Information and Links

Join the fray by commenting, tracking what others have to say, or linking to it from your blog.


Other Posts

Use smartd Smartmontools to prevent data loss

Posted by plattapuss on July 10th, 2008

Are you responsibly for one or more servers. Perhaps you have a computer at home that you worry about at night, "What happens if my hard drive fails?" If this is you, then you need SmartMonTools. Actually, it comes pre-installed on most flavours of Linux these days, but amazingly enough, it is not set to run automatically.

SmartMonTools will monitor your Self Monitoring And Reporting Technology (S.M.A.R.T.) enable hard drives for potential problems which can occur before a hard drive completely files. If properly setup, it will warn you of these potential issues and possibly save your data. Of course you have a proper backup system in case just such a disaster should occur.

I am assuming that SmartMonTools is already installed on your machine, but if not, you can get it here http://smartmontools.sourceforge.net/.

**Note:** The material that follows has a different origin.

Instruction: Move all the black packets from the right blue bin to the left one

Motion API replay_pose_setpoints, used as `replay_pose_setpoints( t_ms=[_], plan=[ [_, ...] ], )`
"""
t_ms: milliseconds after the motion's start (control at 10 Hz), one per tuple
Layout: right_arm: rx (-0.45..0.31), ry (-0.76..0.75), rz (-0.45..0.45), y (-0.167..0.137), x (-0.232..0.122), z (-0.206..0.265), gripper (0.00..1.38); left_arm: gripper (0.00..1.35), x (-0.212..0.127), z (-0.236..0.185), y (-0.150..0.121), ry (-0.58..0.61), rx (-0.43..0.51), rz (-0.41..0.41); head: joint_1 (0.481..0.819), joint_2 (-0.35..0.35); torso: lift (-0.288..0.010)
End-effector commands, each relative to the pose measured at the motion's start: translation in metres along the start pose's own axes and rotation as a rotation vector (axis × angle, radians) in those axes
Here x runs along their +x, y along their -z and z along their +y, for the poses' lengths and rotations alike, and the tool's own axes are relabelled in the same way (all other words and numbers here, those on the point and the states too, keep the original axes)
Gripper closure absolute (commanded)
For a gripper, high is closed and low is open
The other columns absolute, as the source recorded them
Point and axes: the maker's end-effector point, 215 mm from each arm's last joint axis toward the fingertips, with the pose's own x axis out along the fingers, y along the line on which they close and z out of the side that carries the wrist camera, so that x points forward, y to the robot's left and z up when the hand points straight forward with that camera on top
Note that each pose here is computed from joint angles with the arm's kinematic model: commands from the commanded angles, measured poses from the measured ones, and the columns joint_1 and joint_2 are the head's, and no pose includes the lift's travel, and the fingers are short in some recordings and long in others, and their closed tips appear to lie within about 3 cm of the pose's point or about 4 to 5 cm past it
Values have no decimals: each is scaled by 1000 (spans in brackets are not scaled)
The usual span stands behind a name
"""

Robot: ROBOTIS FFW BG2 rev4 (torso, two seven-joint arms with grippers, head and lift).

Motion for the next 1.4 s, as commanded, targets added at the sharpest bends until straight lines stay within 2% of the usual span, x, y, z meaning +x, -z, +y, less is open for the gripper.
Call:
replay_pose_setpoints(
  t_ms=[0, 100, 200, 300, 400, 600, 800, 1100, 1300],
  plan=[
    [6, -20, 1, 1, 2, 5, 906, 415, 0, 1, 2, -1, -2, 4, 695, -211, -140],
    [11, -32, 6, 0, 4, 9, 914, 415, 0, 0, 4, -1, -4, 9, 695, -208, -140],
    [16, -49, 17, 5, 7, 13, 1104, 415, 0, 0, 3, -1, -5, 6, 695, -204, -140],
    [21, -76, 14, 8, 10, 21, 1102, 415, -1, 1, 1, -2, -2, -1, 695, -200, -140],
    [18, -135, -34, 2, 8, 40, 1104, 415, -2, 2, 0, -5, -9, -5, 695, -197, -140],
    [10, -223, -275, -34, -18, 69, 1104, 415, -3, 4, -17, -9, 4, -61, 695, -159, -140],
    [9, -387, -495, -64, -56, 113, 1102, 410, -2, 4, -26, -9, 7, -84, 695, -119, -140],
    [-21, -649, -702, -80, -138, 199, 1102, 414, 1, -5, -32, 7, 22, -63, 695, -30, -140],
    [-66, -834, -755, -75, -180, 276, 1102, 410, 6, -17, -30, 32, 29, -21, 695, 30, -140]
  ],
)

First step is to see if your hard drives are S.M.A.R.T. enabled. You can do this using the smartctl application that comes with SmartMonTools. Here is the output I get when I run 'smartctl -d ata -i /dev/sda'

CODE:
  1. # smartctl -d ata -i /dev/sda
  2. smartctl version 5.36 [i686-redhat-linux-gnu] Copyright (C) 2002-6 Bruce Allen
  3. Home page is http://smartmontools.sourceforge.net/
  4.  
  5. === START OF INFORMATION SECTION ===
  6. Device Model:     ST3500630AS
  7. Serial Number:    3QG02JST
  8. Firmware Version: 3.AAC
  9. User Capacity:    500,107,862,016 bytes
  10. Device is:        Not in smartctl database [for details use: -P showall]
  11. ATA Version is:   7
  12. ATA Standard is:  Exact ATA specification draft version not indicated
  13. Local Time is:    Thu Jul 10 05:18:47 2008 PDT
  14. SMART support is: Available - device has SMART capability.
  15. SMART support is: Enabled

Those last two lines are what we are looking for. This drive is SMART enabled, so we are good to go. A couple of comments about the command I issued. If you want more information about your hard drive, try using the -a flag, which will show a lot about your hard drive. The '-d ata' flag was required for me to tell smartctl that I am going to check an ata drive. You may not require the -d flag.

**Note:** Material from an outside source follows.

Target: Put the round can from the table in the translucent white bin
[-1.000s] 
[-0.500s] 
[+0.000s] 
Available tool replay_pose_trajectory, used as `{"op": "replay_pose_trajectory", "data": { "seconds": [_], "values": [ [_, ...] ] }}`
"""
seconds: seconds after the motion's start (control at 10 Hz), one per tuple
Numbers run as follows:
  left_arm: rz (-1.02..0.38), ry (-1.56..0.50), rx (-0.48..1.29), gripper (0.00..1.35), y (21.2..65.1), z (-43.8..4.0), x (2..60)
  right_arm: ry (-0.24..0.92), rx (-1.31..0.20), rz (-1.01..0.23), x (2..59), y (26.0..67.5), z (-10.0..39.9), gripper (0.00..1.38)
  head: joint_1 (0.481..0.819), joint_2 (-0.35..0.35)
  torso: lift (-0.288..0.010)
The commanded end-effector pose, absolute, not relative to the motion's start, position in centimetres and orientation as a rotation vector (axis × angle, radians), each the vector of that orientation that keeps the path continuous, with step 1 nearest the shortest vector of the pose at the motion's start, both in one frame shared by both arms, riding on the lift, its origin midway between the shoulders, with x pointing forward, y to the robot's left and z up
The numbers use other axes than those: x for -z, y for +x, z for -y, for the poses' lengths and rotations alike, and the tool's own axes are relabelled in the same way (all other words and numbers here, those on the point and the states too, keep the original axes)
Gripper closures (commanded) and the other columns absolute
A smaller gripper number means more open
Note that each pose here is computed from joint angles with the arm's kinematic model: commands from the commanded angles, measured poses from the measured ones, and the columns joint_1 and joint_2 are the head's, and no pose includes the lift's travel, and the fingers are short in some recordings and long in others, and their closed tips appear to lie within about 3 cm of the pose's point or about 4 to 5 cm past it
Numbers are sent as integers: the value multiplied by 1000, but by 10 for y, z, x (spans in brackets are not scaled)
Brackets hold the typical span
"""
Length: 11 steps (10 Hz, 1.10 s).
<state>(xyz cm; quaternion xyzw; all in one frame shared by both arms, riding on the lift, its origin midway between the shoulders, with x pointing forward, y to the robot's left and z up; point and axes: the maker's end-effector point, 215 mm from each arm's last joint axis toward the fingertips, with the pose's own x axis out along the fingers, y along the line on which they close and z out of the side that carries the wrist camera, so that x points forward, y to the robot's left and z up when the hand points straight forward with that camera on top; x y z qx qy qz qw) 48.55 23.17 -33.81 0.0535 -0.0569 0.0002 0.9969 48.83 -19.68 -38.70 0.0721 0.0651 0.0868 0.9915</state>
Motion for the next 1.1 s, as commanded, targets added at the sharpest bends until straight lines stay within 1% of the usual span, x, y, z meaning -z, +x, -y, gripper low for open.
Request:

The next step is to modify the /etc/smartd.conf file. Using your favourite editor, open up /etc/smartd.conf. The first thing you will do is remove the first line of the file. This line tells smartd that you have modified the file and not to over-write it. If you don't have a smartd.conf file, then you can auto-generate the first version simply by starting and stopping smartd with /etc/init.d/smartd start and then /etc/init.d/smartd stop.

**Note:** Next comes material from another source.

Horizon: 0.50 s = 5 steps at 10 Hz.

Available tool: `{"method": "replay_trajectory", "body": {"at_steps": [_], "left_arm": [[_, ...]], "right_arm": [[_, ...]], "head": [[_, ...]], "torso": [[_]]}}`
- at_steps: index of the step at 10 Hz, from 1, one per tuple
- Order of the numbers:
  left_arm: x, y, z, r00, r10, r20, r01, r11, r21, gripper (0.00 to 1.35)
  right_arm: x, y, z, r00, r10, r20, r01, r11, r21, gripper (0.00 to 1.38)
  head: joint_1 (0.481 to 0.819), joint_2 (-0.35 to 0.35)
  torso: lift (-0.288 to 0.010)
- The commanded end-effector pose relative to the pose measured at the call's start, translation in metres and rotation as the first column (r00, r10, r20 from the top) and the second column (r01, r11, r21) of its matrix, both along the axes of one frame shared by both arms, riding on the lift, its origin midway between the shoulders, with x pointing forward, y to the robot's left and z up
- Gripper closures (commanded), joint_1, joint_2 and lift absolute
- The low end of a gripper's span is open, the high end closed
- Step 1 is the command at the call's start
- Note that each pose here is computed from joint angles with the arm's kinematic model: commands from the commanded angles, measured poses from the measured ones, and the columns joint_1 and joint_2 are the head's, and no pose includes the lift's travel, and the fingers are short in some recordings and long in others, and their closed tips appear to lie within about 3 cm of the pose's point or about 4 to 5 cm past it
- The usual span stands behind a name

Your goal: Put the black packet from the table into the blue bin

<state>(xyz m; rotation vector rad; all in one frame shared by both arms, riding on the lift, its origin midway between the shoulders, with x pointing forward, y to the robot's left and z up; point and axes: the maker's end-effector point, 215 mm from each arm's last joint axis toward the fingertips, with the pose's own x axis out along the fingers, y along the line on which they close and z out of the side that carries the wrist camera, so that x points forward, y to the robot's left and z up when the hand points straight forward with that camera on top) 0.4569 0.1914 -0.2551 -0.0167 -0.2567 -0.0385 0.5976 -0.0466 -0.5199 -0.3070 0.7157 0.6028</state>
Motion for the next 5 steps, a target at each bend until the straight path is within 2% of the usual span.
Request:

Modify the conf file so that our drives will be monitored regularly. Here is my conf file:

CODE:
  1. # Remove the line above if you have edited the file and you do not want
  2. # it to be overwritten on the next smartd startup.
  3. <SNIP>
  4. /dev/sda -d ata -H -m me@mydomain.ca -M test
  5. /dev/sdb -d ata -H -m me@ mydomain.ca -M test
  6. <SNIP>

First off, you will see that I defined the '-d ata' device flag. The -H flag is telling smartd to monitor the Health of the drive. -m is telling smartd to mail someone, in this case me, of any issues. The '-M test' flag can only be used in conjunction with the -m flag and in this case is telling smartd to send a test email to me on start up. I have added the -M flag as I want to be sure that smartd is really working and can email me.

At the bottom of this post is a partial list of flags that you can use with smartd.

If we try to start smartd right now, you will most likely be disappointed as nothing will happen. We first need to force smartd to see our drives by registering our hard drives with smartd. We can do this by running a quick CLI command for each drive:

CODE:
  1. echo /dev/sda -d ata -m me@mydomain.ca -M test | smartd  -c - -q onecheck

We are piping a string of commands to smartd. The commands should look familiar to you, so I won't go over them again. The flags for smartd in this example are a little different, so lets go over those now. The -c flag is telling smartd to use a specific configuration file. The next single dash, when used with the smartd -c flag, is telling smartd to not use any configuration file, but rather, just accept commands piped in. The -q flag is telling smartd when it should quit. In this case, we are telling smartd to register our drive, run one check on the drive, and then quit. This command line serves two purposes, it registers the device, then verifies that an email can be sent out.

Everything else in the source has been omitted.